:: Directions for this task ::
The complete listing that follows is to be set down again, exactly as it appears.

[[ Dataset extract, beginning ]]

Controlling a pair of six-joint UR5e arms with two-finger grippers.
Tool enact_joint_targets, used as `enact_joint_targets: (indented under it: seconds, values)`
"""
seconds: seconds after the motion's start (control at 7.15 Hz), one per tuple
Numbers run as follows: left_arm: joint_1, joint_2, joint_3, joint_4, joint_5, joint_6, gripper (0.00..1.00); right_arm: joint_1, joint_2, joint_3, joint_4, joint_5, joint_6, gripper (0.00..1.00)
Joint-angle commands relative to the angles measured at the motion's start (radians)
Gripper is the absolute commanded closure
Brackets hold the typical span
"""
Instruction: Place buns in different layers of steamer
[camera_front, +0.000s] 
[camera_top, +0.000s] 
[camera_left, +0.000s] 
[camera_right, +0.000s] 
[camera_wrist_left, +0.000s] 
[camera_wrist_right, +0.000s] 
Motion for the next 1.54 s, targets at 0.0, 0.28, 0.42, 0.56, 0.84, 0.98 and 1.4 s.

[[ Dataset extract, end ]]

:: Response to this task ::
Controlling a pair of six-joint UR5e arms with two-finger grippers.
Tool enact_joint_targets, used as `enact_joint_targets: (indented under it: seconds, values)`
"""
seconds: seconds after the motion's start (control at 7.15 Hz), one per tuple
Numbers run as follows: left_arm: joint_1, joint_2, joint_3, joint_4, joint_5, joint_6, gripper (0.00..1.00); right_arm: joint_1, joint_2, joint_3, joint_4, joint_5, joint_6, gripper (0.00..1.00)
Joint-angle commands relative to the angles measured at the motion's start (radians)
Gripper is the absolute commanded closure
Brackets hold the typical span
"""
Instruction: Place buns in different layers of steamer
[camera_front, +0.000s] 
[camera_top, +0.000s] 
[camera_left, +0.000s] 
[camera_right, +0.000s] 
[camera_wrist_left, +0.000s] 
[camera_wrist_right, +0.000s] 
Motion for the next 1.54 s, targets at 0.0, 0.28, 0.42, 0.56, 0.84, 0.98 and 1.4 s.

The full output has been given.